Deutsche Bank Bullish on Baidu: Upgrades to "Buy" with $156 Price Target

Deutsche Bank just slapped a turbocharged 'Buy' rating on Baidu—jacking its price target to $156. Wall Street's latest love affair with Chinese tech plays out like a rerun, but hey, at least the algorithms are excited.
Why the upgrade? AI momentum, ad revenue resilience, and that sweet, sweet government-approved tech rebound narrative. Because nothing says 'stable growth' like navigating Beijing's regulatory mood swings.
Bonus cynicism: Another day, another bank upgrading a stock after the easy money's been made. But sure, this time it's 'different.'
Advertising slowdown hits near-term revenue
In the short term, Leo expects advertising challenges to reduce monetization, ultimately causing total revenue to decline by 3% year over year in the fiscal year 2025. In juxtaposition, he expects cloud revenue to increase by 23% on a yearly basis this fiscal year.

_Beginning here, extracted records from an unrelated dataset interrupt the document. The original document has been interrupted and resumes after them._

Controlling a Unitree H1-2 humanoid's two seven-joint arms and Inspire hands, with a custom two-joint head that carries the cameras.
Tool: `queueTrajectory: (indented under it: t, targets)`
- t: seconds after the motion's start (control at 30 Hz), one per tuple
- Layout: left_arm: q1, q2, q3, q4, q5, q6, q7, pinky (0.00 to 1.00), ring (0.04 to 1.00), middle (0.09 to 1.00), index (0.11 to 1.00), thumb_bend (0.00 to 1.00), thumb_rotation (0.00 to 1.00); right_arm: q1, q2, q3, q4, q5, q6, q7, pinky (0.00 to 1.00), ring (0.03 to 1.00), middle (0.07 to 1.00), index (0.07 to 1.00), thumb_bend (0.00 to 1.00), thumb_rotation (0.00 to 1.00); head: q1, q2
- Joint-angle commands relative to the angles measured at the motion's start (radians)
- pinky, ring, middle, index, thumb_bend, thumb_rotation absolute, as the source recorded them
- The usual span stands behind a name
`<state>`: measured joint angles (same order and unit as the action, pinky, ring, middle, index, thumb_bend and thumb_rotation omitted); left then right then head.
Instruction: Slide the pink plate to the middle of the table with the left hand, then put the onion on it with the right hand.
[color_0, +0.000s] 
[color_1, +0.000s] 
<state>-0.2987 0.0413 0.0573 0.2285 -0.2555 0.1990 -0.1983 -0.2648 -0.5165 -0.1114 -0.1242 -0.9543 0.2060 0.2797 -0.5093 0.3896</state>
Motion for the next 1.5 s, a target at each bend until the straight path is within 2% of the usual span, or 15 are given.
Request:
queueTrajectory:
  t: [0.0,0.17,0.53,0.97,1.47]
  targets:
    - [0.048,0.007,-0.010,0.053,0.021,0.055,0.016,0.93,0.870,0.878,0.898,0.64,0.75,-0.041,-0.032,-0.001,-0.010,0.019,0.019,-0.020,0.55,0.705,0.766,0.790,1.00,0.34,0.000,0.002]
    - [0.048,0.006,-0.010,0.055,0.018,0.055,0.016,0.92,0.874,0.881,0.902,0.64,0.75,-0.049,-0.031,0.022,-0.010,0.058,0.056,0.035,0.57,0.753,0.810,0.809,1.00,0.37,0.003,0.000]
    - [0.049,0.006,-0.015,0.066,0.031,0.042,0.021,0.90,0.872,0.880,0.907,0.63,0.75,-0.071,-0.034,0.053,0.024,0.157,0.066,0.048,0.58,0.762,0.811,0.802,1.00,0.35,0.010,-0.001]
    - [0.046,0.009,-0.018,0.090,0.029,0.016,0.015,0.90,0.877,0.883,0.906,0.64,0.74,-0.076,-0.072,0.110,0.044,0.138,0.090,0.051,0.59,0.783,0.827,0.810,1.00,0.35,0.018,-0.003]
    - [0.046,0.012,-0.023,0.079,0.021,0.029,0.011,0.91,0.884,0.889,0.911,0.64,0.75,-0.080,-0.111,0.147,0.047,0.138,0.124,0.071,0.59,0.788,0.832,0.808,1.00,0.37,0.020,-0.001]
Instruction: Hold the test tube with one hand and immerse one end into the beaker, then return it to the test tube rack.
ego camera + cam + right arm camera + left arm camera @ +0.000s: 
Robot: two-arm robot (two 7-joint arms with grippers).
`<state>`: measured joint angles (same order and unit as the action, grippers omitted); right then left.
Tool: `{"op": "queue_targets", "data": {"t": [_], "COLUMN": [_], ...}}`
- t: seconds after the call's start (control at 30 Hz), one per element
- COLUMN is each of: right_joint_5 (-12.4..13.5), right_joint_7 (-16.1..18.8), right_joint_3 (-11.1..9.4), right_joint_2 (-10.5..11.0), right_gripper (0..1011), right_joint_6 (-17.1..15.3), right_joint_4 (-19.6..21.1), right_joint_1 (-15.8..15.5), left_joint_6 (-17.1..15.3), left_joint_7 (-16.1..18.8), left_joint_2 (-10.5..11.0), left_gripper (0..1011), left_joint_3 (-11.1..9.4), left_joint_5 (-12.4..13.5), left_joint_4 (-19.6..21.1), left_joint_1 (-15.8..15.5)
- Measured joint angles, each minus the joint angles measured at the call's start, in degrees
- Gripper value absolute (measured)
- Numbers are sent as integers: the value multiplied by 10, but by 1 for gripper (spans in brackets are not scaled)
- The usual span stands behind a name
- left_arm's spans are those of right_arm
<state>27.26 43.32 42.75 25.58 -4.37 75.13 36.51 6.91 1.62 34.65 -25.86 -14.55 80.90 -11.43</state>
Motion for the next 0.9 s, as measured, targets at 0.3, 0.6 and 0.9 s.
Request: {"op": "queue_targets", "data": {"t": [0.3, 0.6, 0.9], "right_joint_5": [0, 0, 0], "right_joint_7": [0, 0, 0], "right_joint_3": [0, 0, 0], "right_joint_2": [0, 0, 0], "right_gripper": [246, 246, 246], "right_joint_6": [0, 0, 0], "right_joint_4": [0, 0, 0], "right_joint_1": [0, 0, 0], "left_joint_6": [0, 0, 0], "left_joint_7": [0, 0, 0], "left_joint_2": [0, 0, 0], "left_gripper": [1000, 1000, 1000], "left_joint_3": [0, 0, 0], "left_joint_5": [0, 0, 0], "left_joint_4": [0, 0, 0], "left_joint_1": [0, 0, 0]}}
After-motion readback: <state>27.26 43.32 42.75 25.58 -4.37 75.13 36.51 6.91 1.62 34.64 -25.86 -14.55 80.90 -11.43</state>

Leo commented that fiscal 2026 and beyond could show a rebound in total revenue once advertising levels stabilize. He pointed to improvements expected from digital humans, AI-based search monetization, stronger cloud contracts, higher AI chip shipments, and eventual profit returns from the robotaxi network when cities approve paid driverless service zones.
Leo pointed out that the robotaxi program expanding its global footprint introduces the company to new regulatory environments, new infrastructure layouts, and new competition, but he said the platform is already proving its operational readiness.
AI spending surges amid broader uncertainty in stock markets
The Baidu upgrade comes at a time when Amazon, Microsoft, and Google have reported higher capital expenditures for AI infrastructure in their Q3 earnings report, making investors and traders alike concerned over whether returns will appear fast enough to justify the scale of investment.
Earlier this week, Goldman Sachs CEO David Solomon warned that the equity markets could fall 10% to 20% within the next two years, saying the market may be overestimating the certainty of long-term AI profits.
Bank of England Governor Andrew Bailey said in an interview that while AI could boost productivity, there is still uncertainty around future earnings streams, which makes pricing assets difficult. “We have to be very alert to these risks.”
In Asia, SoftBank Group, which is involved across AI infrastructure and semiconductor investment, has lost about $50 billion in value over the last week. Its shares continued to decline after a steep drop earlier in the week.
On Tuesday, it was reported that Scion Asset Management, led by Michael Burry, had opened short positions against Palantir Technologies and Nvidia, prompting a response from Palantir CEO Alex Karp.